Return the entries exactly as they appear.

[Given entries]
----
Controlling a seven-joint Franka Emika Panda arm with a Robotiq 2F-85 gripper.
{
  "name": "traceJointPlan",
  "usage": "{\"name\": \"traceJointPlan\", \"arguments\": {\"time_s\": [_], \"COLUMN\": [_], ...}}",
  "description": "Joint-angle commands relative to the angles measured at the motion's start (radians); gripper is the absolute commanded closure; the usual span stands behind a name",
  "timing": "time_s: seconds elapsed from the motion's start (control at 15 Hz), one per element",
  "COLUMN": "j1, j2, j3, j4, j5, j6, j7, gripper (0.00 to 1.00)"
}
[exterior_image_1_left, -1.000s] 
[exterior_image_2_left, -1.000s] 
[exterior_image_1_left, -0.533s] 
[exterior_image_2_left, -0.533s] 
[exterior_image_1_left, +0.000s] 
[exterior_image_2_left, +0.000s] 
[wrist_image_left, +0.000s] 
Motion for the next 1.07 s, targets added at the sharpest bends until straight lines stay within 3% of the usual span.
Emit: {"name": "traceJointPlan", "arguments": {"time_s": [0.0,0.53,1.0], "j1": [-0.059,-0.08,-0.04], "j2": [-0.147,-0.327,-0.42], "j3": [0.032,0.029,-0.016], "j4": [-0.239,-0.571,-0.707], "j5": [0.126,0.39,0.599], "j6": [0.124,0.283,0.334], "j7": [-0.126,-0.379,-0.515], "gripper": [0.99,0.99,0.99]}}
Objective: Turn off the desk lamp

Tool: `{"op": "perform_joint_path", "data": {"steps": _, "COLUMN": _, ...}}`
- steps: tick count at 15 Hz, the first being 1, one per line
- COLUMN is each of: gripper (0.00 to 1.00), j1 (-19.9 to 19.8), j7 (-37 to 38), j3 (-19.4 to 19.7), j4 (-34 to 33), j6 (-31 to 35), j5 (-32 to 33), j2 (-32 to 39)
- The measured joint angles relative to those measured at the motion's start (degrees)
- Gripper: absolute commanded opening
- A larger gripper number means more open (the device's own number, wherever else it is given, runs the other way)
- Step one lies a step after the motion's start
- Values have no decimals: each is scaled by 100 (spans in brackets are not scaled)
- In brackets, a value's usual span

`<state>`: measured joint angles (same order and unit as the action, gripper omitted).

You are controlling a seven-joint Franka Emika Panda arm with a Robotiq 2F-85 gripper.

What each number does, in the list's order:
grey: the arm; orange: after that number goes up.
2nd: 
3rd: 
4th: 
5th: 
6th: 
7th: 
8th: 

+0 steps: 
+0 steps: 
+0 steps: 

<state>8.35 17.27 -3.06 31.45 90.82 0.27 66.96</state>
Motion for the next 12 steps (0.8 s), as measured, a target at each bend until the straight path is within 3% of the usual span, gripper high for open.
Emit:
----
[Response area]
Controlling a seven-joint Franka Emika Panda arm with a Robotiq 2F-85 gripper.
{
  "name": "traceJointPlan",
  "usage": "{\"name\": \"traceJointPlan\", \"arguments\": {\"time_s\": [_], \"COLUMN\": [_], ...}}",
  "description": "Joint-angle commands relative to the angles measured at the motion's start (radians); gripper is the absolute commanded closure; the usual span stands behind a name",
  "timing": "time_s: seconds elapsed from the motion's start (control at 15 Hz), one per element",
  "COLUMN": "j1, j2, j3, j4, j5, j6, j7, gripper (0.00 to 1.00)"
}
[exterior_image_1_left, -1.000s] 
[exterior_image_2_left, -1.000s] 
[exterior_image_1_left, -0.533s] 
[exterior_image_2_left, -0.533s] 
[exterior_image_1_left, +0.000s] 
[exterior_image_2_left, +0.000s] 
[wrist_image_left, +0.000s] 
Motion for the next 1.07 s, targets added at the sharpest bends until straight lines stay within 3% of the usual span.
Emit: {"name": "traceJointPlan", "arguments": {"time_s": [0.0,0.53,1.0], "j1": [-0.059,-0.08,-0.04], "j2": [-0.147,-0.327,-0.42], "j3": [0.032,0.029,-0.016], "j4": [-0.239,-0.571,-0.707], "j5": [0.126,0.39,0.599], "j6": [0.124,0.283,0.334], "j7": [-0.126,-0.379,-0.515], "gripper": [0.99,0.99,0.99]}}
Objective: Turn off the desk lamp

Tool: `{"op": "perform_joint_path", "data": {"steps": _, "COLUMN": _, ...}}`
- steps: tick count at 15 Hz, the first being 1, one per line
- COLUMN is each of: gripper (0.00 to 1.00), j1 (-19.9 to 19.8), j7 (-37 to 38), j3 (-19.4 to 19.7), j4 (-34 to 33), j6 (-31 to 35), j5 (-32 to 33), j2 (-32 to 39)
- The measured joint angles relative to those measured at the motion's start (degrees)
- Gripper: absolute commanded opening
- A larger gripper number means more open (the device's own number, wherever else it is given, runs the other way)
- Step one lies a step after the motion's start
- Values have no decimals: each is scaled by 100 (spans in brackets are not scaled)
- In brackets, a value's usual span

`<state>`: measured joint angles (same order and unit as the action, gripper omitted).

You are controlling a seven-joint Franka Emika Panda arm with a Robotiq 2F-85 gripper.

What each number does, in the list's order:
grey: the arm; orange: after that number goes up.
2nd: 
3rd: 
4th: 
5th: 
6th: 
7th: 
8th: 

+0 steps: 
+0 steps: 
+0 steps: 

<state>8.35 17.27 -3.06 31.45 90.82 0.27 66.96</state>
Motion for the next 12 steps (0.8 s), as measured, a target at each bend until the straight path is within 3% of the usual span, gripper high for open.
Emit:

Work on this exercise is done.